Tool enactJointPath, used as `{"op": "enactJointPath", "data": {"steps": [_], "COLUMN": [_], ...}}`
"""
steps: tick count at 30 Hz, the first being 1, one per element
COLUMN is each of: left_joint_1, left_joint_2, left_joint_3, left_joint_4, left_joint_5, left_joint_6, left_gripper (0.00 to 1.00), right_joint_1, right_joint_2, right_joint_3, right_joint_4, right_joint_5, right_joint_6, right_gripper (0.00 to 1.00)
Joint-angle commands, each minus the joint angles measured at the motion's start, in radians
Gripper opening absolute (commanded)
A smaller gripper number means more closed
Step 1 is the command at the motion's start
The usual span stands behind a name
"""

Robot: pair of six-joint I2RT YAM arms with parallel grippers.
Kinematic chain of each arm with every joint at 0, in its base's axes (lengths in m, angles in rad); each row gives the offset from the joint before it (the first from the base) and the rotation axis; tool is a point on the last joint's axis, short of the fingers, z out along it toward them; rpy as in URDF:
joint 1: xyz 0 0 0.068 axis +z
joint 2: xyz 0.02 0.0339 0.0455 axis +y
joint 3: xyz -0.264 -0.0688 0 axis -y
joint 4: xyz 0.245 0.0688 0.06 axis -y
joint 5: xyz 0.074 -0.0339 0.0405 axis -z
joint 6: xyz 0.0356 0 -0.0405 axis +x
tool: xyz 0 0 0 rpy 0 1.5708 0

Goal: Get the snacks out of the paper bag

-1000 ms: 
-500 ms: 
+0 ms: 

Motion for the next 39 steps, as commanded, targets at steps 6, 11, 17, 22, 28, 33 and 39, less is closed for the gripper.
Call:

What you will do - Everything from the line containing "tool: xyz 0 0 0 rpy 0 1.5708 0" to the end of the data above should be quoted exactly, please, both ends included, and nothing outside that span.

Output of the exercise -
tool: xyz 0 0 0 rpy 0 1.5708 0

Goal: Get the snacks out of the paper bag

-1000 ms: 
-500 ms: 
+0 ms: 

Motion for the next 39 steps, as commanded, targets at steps 6, 11, 17, 22, 28, 33 and 39, less is closed for the gripper.
Call:

No additional answer is needed here.